Creating a project plan and schedule can be challenging, but it’s easy compared to turning a project vision into reality. As a way to make it easier, a slew of construction project management software has emerged. Products like Microsoft Project, PlanGrid and Procore immediately come to mind, and it’s not unheard of to see three or four project management solutions within the same company. After a plan is baseline, each requires lots of data entry, primarily from jobsite daily logs, to match actual to planned work. Project management software is in the 21st century, but job site technology often is not, especially when it comes to filling out the daily log, still a largely paper-based process requiring manual data entry.

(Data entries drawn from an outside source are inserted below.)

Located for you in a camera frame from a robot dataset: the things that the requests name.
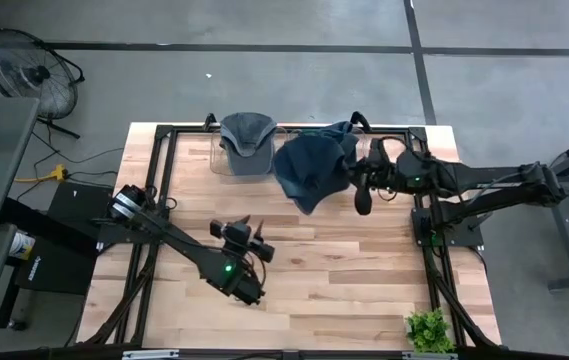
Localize black aluminium table frame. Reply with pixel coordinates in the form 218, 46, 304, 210
83, 123, 498, 351

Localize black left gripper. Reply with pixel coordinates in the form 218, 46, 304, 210
208, 214, 276, 264

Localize black floor fan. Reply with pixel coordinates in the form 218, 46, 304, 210
0, 27, 86, 140

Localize green potted plant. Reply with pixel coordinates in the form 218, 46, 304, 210
404, 308, 456, 354

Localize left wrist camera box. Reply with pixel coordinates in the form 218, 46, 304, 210
224, 223, 253, 249

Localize dark blue denim hat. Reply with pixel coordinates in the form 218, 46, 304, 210
308, 121, 360, 144
336, 134, 361, 169
272, 135, 350, 216

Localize silver bracket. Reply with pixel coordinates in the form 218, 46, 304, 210
122, 349, 180, 360
402, 351, 458, 360

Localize yellow power plug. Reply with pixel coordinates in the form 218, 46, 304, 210
13, 164, 69, 184

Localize grey baseball cap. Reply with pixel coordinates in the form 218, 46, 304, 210
218, 112, 279, 177

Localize black floor cable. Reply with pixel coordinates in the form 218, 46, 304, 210
31, 130, 125, 166

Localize clear plastic bin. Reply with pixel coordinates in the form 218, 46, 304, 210
206, 127, 287, 177
285, 127, 367, 177

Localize black printed box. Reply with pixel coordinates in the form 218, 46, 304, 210
16, 249, 100, 296

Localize black flat case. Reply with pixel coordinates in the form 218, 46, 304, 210
46, 180, 115, 226

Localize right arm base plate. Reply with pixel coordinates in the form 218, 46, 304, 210
411, 207, 485, 247

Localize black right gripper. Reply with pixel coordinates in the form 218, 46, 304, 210
347, 137, 400, 217

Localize white paper cup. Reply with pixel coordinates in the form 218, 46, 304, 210
8, 230, 37, 261

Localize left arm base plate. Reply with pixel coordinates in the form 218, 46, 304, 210
96, 222, 168, 246

Since the daily log is the pulse on the project, it makes sense to streamline and automate the process. In other words, bring it into the 21st century. And then integrate it with construction project management software so that the data flows seamlessly. For the person or people responsible for data entry, this is a significant time saver. For the general contractor (GC), that time savings and timely data helps steer projects to greater profitability.

There are lots of project management software solutions available, but not all are the right fit for each GC or even each project. Here are three considerations when selecting a construction project management solution:

  1.         How easily it integrates with other software you’re using. As more technology is introduced in the office and the field, there is more data that can impact the progress and profitability of a project. The insight from this data should be easy to import into the project management solution.
  1.         How tech savvy your team is. If employees are not comfortable with the interface of safety check in app, making it part of their daily routine is going to be an uphill battle. While there’s a learning curve with most project management software, and you can incentivize key personnel to become adept at using it, some solutions are easier to master than others.
  1.         Total cost. It’s not just how much you’re paying for the software, it’s how much of your employees’ time is spent training, using and managing it compared to how much value it provides.  

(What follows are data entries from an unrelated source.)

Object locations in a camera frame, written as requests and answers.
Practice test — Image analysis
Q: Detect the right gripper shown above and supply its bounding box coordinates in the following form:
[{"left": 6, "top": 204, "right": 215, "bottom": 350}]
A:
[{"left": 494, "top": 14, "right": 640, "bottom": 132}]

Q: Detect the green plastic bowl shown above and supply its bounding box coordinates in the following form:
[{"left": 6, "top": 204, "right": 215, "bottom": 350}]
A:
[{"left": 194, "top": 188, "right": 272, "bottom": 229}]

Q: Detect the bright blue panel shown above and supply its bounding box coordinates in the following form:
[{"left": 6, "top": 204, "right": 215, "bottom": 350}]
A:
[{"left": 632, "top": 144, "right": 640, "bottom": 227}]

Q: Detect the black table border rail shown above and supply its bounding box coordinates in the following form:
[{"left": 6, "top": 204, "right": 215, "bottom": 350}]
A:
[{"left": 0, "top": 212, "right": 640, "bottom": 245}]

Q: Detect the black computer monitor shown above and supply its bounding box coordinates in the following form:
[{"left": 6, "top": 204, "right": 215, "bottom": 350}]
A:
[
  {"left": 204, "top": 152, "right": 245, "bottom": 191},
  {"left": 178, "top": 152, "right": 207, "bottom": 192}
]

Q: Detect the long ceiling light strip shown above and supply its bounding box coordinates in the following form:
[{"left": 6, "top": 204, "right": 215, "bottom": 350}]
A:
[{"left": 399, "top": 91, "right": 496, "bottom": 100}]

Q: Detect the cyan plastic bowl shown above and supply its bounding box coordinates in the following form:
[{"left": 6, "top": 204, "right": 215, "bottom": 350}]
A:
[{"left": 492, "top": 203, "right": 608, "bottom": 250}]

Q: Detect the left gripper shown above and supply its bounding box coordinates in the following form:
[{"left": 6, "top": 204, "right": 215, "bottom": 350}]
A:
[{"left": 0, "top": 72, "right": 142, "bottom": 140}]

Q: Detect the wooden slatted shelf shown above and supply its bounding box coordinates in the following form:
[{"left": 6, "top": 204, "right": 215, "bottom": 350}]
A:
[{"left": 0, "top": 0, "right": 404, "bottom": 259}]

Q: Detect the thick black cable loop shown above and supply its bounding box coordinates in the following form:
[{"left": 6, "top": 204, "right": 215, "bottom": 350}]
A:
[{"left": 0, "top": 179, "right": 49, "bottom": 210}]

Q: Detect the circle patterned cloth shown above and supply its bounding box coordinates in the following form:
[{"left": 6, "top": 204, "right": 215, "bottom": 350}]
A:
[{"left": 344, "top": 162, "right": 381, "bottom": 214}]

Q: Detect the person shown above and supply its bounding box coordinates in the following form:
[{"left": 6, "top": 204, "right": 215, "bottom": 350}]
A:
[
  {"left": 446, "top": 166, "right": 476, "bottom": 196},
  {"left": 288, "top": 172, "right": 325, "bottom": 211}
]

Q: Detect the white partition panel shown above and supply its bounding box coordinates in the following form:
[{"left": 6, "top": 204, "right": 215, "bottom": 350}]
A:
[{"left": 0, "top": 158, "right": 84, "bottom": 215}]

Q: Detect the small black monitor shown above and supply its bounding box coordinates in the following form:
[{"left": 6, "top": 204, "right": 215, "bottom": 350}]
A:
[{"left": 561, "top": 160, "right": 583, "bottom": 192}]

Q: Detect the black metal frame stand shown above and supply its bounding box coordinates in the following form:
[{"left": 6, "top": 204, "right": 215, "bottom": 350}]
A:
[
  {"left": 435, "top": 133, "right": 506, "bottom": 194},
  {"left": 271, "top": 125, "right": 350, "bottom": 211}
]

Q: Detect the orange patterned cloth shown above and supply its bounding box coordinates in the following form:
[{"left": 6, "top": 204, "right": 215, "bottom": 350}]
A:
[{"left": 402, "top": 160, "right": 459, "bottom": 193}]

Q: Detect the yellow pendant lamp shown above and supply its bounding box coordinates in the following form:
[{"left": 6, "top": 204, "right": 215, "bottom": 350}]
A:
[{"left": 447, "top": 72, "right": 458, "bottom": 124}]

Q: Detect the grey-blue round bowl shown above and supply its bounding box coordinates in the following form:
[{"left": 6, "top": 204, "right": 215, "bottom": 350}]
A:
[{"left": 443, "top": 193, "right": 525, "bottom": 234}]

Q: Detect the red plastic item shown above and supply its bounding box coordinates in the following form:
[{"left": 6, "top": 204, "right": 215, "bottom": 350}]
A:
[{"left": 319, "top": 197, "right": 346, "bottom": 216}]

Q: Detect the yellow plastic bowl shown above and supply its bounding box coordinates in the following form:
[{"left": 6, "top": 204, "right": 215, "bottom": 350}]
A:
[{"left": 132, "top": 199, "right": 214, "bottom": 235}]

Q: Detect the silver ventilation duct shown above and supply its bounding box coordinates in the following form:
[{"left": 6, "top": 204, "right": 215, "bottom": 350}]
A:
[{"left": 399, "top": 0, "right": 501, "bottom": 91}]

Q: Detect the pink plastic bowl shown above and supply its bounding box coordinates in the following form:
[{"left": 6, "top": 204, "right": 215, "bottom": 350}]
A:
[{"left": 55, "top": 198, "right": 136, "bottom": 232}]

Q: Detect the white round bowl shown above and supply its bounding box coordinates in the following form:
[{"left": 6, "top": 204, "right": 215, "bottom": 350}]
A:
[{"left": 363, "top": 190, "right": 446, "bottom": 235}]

Once you’ve determined the right construction project management software, it’s time to take a closer look at the dated processes being used on job sites. One of the more recent shifts has been the increasing use of digital check-in in the field. It started as a way to conduct private health screenings during the pandemic and eliminate paper logs. But now that this technology has been around for over a year, project managers are seeing additional benefits as well, specifically, to replace paper-based project management updates from daily logs. Immediate benefits include reconciling hours worked against plan, validating invoices, and always knowing who is or was on a job site, even uploading pictures of a job’s status or a worker’s vaccination card.

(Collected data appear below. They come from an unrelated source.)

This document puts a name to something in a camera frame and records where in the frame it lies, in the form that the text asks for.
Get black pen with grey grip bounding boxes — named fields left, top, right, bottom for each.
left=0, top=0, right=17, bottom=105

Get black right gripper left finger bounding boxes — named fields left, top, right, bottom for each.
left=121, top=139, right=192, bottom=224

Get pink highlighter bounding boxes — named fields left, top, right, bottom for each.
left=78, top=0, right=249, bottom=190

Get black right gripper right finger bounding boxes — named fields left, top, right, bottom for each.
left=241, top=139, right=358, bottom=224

According to Brian Junginger, construction litigation attorney at McInerney & Dillon, “The information gained from digital check-in apps is critical in providing accurate information to OSHA investigators and insurance companies. It also provides necessary information to company management to prevent future similar accidents.”

GCs realized that by eliminating paper processes, they’re improving safety by replacing them with digital records. According to Kasey Duffy, senior business analyst at Pepper Construction, “Knowing who is or was on your job site is vital for safety, compliance and liability protection. Digital check-in is a critical safety tool that we’ll continue to use after the pandemic.”

Given how much insight is now being digitized and collected from the job site, it only makes sense to integrate check-in data with construction project management app. Digital data at both HQ and the field is how construction will achieve the productivity needed to build better in the next decade.